Artificial intelligence could improve the quality of life for more patients following a stroke

Two researchers have teamed up to develop a tool that can help doctors make better and faster decisions when a cerebral stroke is suspected.

In her job as senior physician in radiology at Stavanger University Hospital (SUS), Liv Jorunn Høllesli has seen the importance of rapid and precise diagnosis of acute cerebral stroke.

Time is everything.

More precise imaging diagnostics

Images are taken of the brain almost immediately after the patient arrives at the hospital, and the images have a significant impact on the choice of treatment. But there are limitations to today's imaging diagnostics for acute strokes. 

“A challenge in current imaging for cerebral stroke is limitations in distinguishing between brain tissue that can be saved and brain tissue that's already dead," says Høllesli. 

Is it possible to develop a tool for even more precise image diagnostics than what is available today? Can artificial intelligence be used to improve the accuracy of the images? 

Høllesli teamed up with computer scientist Luca Tomasetti. Together, they have come up with a solution that can provide faster and more precise diagnostics. 

Differentiate between different types of tissue

The question the researchers asked was whether, with the help of machine learning, they could quickly find out exactly where the problem was. Machine learning is a method within artificial intelligence. And if the patient actually has a cerebral stroke? 

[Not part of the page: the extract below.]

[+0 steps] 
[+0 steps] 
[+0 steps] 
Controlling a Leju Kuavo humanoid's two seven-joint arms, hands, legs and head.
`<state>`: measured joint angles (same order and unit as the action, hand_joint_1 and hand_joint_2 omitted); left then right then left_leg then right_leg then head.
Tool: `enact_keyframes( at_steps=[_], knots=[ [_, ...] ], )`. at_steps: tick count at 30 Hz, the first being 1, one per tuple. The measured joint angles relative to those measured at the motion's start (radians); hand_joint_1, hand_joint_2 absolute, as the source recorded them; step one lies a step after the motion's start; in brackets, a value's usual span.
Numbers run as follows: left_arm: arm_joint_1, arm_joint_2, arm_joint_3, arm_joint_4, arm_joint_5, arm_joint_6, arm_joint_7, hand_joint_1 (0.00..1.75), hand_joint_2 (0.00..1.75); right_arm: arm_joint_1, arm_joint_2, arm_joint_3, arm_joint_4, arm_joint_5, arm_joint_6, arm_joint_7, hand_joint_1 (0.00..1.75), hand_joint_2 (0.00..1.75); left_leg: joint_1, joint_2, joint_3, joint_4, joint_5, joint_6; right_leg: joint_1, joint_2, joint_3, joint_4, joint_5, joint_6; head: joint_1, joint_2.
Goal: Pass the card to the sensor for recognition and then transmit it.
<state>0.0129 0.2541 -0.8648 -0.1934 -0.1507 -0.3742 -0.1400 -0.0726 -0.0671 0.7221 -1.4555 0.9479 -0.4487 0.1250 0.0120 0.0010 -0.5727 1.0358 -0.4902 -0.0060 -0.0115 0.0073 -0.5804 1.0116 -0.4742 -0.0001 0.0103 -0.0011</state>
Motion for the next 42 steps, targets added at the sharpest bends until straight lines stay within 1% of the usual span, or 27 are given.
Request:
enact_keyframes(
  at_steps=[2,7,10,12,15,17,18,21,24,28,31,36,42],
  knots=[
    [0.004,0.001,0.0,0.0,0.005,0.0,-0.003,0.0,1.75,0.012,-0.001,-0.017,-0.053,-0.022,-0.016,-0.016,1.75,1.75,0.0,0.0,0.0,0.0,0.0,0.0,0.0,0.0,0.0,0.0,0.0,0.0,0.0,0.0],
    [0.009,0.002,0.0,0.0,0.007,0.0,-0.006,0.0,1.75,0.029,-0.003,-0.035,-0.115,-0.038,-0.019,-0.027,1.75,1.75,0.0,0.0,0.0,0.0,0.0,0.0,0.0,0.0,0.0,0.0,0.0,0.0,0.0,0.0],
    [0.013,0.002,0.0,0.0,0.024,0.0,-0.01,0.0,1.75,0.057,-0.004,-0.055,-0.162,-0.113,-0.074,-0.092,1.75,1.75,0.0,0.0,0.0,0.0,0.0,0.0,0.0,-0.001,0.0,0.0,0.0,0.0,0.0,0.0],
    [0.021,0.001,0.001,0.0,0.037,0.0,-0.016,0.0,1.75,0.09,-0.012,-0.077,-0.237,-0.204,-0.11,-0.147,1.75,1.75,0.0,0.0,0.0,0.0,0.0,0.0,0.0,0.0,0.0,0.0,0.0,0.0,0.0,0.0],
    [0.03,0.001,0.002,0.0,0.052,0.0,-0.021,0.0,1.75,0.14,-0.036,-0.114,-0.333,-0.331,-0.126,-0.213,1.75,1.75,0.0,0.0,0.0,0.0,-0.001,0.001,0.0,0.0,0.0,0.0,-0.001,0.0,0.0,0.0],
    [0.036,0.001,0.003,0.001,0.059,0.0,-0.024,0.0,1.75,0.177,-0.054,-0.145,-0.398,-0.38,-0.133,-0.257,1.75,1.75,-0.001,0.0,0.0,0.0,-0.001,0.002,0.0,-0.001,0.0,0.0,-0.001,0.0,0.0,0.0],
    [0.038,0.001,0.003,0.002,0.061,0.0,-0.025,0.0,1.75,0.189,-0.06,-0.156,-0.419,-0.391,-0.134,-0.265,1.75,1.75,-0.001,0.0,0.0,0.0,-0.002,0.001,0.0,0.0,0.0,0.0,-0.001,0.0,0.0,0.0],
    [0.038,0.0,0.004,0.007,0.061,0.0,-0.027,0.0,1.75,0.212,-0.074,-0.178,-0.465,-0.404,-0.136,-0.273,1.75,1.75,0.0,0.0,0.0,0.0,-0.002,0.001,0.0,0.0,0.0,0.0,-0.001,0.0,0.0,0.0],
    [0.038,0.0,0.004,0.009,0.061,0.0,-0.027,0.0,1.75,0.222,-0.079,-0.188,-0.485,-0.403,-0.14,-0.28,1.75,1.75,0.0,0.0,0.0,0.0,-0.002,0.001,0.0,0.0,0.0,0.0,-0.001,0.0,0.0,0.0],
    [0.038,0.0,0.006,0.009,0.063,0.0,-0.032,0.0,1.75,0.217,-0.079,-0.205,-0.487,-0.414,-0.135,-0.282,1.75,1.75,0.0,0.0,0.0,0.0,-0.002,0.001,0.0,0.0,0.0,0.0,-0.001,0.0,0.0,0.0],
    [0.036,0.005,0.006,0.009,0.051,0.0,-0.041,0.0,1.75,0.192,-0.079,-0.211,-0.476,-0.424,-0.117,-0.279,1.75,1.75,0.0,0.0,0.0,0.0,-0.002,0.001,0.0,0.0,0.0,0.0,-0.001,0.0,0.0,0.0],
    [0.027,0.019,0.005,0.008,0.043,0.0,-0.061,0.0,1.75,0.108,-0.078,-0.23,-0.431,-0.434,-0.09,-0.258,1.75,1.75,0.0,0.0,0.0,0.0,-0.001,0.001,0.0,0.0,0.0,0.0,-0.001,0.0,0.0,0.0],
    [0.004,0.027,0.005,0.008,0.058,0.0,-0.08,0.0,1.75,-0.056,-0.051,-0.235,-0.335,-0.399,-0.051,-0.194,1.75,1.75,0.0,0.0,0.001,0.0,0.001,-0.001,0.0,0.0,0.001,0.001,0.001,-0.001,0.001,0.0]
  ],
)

Luca Tomasetti has been responsible for the technical solution for improved image diagnostics. His part of the twin project mainly involved developing new automatic methods for image diagnostics using machine learning. 

He has used images from CTP (computed tomography perfusion) scanning as input for an artificial intelligence network that can segment the areas of the brain with reduced blood supply. 

In other words, identify the areas of the brain that should be treated.

CT-bilde av hjerne
Image based on CT perfusion showing an area with reduced blood supply after a stroke (left hemisphere).

“Every minute, millions of brain cells die during a cerebral stroke. Therefore, it's necessary to develop accurate, fast, and automatic solutions to identify the location and size of the area affected by cerebral strokes,” says Tomasetti.

Their research shows that using images based on CT perfusion as input for artificial intelligence increases the possibility of distinguishing the stroke-affected areas.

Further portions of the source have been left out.